Welcome to Financial Advisor IQ

Advisors Warned Against “Over-Reaching” in M&A Deals

By Murray Coleman May 9, 2017

On the heels of surging activity in RIA mergers and acquisitions, 2017 is shaping up as another record-setting year. At the same time, market analysts are debating whether stretched valuations and a maturing stock market present red flags heading into the second half of a white-hot year for M&A.

“This looks a little like 2007 all over again – when buyers were acting totally irrationally,” says Matt Brinker, head of national partner development at United Capital in Newport Beach, Calif., which manages more than $17 billion.

In a report set to be published Tuesday and sponsored by asset manager Nuveen, San Francisco-based investment banker David DeVoe finds first-quarter M&A deal-making among independent RIAs hit new heights. The fresh stats show a total of 44 new deals between RIAs – a 29% uptick compared to the opening three months of 2016.

“The first quarter of 2017 was the most active quarter ever for mergers and acquisitions in the RIA industry,” DeVoe tells FA-IQ. “Both of the major areas we track – established RIAs and breakaway advisors – are growing through M&A.”

At this stage, though, he’s skeptical a bubble might be forming. Longer-term demographic trends, DeVoe says, give recent RIA buying and selling trends a strong backdrop. Those include a confluence of rising demand by baby boomers as well as an aging advisor workforce and succession planning needs of firm owners.

“We see a lot of this record M&A activity over the past four years being fueled not only by a desire to broaden service platforms and client bases,” DeVoe says, “but also the attraction in a highly competitive environment of taking advantage of greater economies of scale by merging operations.”

Still, others warn that storm clouds might be hovering.
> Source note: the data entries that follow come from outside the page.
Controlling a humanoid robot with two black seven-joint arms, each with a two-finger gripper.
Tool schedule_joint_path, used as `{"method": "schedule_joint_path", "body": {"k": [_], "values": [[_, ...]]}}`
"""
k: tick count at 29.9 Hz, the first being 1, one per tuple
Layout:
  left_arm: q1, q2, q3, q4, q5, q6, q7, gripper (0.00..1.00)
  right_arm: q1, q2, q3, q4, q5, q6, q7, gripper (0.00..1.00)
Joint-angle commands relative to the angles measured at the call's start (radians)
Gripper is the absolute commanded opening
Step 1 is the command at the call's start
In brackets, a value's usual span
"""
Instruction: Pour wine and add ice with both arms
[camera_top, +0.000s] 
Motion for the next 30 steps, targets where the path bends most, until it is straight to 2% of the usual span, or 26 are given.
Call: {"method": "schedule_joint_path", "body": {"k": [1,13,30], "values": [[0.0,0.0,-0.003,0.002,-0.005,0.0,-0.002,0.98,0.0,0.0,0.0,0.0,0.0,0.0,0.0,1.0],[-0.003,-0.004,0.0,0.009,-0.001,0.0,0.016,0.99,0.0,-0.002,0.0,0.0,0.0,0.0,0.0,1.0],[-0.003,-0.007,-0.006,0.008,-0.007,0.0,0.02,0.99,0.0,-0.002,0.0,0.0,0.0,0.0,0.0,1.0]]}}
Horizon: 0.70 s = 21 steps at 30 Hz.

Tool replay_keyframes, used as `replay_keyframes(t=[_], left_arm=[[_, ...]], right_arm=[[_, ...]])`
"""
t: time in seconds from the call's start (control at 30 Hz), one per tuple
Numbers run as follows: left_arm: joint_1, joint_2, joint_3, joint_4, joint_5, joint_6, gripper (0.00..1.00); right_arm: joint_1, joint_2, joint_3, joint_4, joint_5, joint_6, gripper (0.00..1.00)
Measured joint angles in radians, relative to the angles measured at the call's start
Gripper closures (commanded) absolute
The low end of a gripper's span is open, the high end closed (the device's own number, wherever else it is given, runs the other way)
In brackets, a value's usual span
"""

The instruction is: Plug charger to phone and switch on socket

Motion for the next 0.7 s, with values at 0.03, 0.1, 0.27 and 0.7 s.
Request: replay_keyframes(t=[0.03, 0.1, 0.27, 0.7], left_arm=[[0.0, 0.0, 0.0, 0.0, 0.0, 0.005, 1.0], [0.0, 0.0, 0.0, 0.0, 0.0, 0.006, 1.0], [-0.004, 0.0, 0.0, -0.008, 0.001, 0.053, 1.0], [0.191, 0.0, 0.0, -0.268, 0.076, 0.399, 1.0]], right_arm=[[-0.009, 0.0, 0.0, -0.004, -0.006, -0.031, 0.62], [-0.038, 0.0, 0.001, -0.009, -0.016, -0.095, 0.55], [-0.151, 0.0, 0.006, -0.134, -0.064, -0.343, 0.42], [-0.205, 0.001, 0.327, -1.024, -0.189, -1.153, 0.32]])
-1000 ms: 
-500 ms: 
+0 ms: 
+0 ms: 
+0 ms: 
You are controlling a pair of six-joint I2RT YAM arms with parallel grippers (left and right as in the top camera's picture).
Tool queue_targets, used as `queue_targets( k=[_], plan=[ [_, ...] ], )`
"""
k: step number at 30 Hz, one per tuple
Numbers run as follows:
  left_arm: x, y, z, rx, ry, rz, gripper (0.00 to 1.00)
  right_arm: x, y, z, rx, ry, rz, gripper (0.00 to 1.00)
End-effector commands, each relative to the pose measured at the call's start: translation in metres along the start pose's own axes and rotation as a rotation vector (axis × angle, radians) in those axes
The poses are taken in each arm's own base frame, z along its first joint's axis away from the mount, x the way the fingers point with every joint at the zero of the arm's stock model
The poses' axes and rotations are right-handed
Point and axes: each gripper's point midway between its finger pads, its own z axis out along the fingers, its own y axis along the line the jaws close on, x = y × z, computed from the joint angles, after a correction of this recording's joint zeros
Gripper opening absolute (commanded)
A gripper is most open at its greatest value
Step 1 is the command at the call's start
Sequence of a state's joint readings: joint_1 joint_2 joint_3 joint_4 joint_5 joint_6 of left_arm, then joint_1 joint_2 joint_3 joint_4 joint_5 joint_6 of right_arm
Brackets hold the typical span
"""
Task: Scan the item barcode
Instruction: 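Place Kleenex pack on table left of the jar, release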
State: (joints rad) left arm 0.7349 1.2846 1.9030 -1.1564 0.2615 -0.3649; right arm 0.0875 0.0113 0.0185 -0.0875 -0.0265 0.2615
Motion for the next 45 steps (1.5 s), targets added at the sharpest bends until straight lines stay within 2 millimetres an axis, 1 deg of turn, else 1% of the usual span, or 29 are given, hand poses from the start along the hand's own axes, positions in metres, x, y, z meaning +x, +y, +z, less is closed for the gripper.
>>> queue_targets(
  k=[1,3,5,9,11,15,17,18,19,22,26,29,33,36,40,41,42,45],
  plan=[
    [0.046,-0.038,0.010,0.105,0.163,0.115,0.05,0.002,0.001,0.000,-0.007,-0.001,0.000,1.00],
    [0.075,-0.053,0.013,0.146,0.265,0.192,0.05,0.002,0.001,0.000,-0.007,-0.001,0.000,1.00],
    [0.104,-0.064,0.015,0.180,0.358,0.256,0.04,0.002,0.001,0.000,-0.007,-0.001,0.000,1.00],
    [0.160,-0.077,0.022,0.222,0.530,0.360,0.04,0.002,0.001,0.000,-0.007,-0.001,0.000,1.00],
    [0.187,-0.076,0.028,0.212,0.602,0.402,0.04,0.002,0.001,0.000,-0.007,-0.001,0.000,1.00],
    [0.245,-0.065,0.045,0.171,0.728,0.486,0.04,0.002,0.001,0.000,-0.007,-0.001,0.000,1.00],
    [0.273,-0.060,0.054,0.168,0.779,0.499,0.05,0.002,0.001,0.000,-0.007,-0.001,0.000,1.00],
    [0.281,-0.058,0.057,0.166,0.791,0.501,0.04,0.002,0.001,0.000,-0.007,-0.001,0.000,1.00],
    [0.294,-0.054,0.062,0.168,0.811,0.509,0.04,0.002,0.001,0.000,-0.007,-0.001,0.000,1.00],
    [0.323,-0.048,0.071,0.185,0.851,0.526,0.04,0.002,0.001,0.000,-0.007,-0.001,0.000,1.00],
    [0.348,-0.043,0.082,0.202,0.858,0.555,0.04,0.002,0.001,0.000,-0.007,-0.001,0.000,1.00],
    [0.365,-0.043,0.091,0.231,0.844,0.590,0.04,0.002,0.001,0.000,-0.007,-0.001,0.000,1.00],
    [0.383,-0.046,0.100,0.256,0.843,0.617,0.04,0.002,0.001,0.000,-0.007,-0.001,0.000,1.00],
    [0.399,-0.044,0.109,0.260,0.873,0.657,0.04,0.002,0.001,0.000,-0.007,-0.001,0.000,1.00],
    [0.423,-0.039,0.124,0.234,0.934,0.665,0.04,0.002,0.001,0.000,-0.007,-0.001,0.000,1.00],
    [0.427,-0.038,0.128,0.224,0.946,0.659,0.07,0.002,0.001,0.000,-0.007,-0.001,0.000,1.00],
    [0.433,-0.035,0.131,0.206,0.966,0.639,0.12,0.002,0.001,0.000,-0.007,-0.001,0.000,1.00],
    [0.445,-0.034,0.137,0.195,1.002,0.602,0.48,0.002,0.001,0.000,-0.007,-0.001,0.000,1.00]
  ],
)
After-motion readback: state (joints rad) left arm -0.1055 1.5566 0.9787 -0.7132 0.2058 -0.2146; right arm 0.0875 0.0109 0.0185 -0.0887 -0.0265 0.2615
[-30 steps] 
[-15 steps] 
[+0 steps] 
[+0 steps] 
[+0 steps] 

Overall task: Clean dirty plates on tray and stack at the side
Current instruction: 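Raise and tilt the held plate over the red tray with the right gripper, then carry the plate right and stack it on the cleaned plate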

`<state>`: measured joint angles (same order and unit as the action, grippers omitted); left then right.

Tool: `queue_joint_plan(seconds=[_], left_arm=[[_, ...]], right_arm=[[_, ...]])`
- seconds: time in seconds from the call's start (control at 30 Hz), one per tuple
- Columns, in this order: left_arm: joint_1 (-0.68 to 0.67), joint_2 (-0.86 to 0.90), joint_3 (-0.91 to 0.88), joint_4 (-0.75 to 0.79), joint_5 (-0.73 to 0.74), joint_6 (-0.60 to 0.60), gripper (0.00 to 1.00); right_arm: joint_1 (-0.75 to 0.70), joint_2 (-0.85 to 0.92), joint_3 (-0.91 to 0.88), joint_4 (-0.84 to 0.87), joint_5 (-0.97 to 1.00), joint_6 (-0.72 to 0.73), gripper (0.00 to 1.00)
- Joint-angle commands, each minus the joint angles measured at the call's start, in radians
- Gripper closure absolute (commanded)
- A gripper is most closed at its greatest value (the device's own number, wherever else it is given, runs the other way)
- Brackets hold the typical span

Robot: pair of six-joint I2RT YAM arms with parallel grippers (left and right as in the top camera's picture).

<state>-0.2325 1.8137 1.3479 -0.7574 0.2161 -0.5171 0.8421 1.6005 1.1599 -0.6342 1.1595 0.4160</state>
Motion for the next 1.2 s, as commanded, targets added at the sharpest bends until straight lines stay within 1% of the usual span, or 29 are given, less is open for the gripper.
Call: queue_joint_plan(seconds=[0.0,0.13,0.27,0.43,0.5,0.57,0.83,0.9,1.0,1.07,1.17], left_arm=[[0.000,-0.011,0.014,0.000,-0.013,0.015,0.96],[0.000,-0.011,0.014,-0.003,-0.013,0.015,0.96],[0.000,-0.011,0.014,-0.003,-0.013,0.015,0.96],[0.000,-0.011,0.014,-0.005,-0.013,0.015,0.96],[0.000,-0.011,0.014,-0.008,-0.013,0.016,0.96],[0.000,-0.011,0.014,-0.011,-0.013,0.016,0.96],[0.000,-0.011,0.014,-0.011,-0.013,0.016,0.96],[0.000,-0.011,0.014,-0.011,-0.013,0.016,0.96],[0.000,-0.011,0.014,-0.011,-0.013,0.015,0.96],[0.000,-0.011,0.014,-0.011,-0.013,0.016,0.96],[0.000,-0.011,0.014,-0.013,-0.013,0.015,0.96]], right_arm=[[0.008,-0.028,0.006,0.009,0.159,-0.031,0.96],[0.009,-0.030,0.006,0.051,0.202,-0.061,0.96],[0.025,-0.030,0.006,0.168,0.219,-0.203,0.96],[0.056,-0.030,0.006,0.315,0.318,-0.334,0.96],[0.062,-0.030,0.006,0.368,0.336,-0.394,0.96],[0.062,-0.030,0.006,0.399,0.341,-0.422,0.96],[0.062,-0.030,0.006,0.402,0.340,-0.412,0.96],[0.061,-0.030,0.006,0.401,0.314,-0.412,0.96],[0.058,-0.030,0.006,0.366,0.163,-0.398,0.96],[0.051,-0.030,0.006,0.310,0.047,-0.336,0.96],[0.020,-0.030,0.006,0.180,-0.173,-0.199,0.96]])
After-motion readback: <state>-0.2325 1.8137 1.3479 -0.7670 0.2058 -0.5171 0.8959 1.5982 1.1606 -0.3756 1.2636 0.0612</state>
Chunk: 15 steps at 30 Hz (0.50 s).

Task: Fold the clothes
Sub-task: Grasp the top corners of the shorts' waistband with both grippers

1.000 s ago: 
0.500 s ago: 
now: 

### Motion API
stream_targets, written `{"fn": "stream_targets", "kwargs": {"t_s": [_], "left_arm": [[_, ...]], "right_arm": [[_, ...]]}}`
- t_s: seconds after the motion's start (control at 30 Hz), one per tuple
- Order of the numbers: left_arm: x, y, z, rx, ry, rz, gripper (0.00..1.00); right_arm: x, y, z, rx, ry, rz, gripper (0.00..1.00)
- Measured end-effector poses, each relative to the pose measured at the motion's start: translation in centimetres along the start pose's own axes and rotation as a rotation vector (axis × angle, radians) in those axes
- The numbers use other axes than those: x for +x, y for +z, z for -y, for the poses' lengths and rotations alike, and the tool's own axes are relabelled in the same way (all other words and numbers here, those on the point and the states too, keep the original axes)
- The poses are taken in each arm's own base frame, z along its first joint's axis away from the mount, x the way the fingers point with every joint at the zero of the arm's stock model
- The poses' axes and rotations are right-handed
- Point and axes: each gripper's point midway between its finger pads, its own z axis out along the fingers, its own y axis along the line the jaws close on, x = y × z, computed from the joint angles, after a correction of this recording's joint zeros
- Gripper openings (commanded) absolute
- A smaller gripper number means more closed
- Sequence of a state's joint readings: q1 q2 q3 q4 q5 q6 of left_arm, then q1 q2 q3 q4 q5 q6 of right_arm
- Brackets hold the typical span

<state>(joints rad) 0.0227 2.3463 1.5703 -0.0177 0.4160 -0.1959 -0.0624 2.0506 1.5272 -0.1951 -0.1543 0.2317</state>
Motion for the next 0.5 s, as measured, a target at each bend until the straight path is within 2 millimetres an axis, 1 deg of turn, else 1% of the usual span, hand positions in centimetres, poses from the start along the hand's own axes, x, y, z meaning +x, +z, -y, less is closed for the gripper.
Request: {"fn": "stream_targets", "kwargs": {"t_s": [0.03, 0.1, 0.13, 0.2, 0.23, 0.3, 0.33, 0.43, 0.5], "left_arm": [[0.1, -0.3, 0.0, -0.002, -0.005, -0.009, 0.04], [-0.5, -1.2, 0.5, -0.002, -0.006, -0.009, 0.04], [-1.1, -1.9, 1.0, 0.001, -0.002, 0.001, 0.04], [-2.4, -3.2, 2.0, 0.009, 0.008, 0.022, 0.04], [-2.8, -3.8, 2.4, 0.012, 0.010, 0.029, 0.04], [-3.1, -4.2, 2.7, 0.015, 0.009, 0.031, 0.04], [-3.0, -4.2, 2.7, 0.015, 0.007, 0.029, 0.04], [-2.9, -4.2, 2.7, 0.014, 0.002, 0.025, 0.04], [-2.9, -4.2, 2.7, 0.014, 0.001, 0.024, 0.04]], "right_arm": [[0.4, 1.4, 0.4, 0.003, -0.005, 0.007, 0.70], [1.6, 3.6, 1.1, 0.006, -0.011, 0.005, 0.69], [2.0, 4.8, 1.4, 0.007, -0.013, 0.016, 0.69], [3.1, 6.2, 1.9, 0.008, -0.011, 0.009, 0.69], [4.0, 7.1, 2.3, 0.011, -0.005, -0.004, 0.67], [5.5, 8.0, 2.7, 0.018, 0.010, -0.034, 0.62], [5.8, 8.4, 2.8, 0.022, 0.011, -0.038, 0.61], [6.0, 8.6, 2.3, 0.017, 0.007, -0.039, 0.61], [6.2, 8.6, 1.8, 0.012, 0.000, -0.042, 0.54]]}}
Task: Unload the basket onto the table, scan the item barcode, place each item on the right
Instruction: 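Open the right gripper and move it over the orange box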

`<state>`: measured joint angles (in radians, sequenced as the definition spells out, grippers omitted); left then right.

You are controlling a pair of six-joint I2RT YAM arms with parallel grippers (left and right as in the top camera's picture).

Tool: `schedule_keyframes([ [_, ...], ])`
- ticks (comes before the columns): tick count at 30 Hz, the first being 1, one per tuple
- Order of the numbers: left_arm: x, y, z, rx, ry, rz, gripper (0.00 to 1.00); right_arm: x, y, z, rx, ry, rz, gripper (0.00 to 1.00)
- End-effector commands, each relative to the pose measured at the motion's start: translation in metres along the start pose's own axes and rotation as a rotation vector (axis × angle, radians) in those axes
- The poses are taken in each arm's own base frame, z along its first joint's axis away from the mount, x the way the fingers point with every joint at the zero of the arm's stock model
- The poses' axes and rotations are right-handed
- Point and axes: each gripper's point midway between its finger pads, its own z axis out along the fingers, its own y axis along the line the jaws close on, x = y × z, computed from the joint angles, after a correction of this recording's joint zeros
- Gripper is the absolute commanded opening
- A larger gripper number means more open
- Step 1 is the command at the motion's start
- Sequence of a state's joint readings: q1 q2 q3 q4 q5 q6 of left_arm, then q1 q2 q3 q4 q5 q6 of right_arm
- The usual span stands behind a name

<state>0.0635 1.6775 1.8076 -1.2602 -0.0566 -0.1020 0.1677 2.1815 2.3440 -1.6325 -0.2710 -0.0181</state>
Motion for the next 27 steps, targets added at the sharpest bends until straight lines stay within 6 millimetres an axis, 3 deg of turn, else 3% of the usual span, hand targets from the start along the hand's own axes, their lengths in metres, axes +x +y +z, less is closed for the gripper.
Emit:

Brinker, the United Capital market tracker, agrees long-term demographics remain favorable for wealth managers. At the same time, he says history suggests it’s important for firm managers to be vigilant in guarding against potential short-term market disruptions.

“This looks a little like 2007 all over again… too many RIAs are overreaching to cut new deals”
Matt Brinker
United Capital

Brinker recalls that in the heady days of the late-2000s, growing demand for advisory services helped to bid up prices to valuations that approached “nosebleed” levels. Several big M&A players and “rollups,” he adds, became so “over-leveraged” that once markets cratered “so did they.”

“Based on what we saw in 2016, M&A valuations are butting up against record highs,” Brinker says. “It raises real concern that too many big rollups and RIAs are overreaching at this point to cut new deals.”

In such an environment, he recommends firm owners push to get more cash – as close to 100% as possible – in negotiating terms with potential acquirers. If equity is required, Brinker advises, sellers need to press for the most “transparent” and “favorable” options available.

“You’ve got to fully understand the rights of the share class you’ll be getting in case of a liquidity event such as an IPO or a firm-wide recapitalization of assets,” he says.

Todd Thomson, chairman of Dynasty Financial Partners, also sees a need for firm owners in today’s M&A market to “take a more thoughtful approach” in negotiating new deals.

David DeVoe

After all, he says, a “natural” next step in the evolution of RIA dealmaking is to see greater market consolidation. “It’s inevitable that we’re going to continue to see smaller players being absorbed by larger firms at a fairly healthy pace,” Thomson adds.

That could lead to wider variations in how businesses are valued, he says. In coming years, Thomson is predicting operational efficiencies, diversity of clients and practice size – already major factors considered by acquirers – will be even more critical in shaping deal structures and prices.

“As we keep seeing a narrowing and recalibration of valuation metrics, acquirers are going to increasingly put a premium on RIAs with an ability to easily scale their operations and generate strong cash flow,” he says. “These are the types of practice managers who are going to be able to keep commanding top dollar for their businesses.”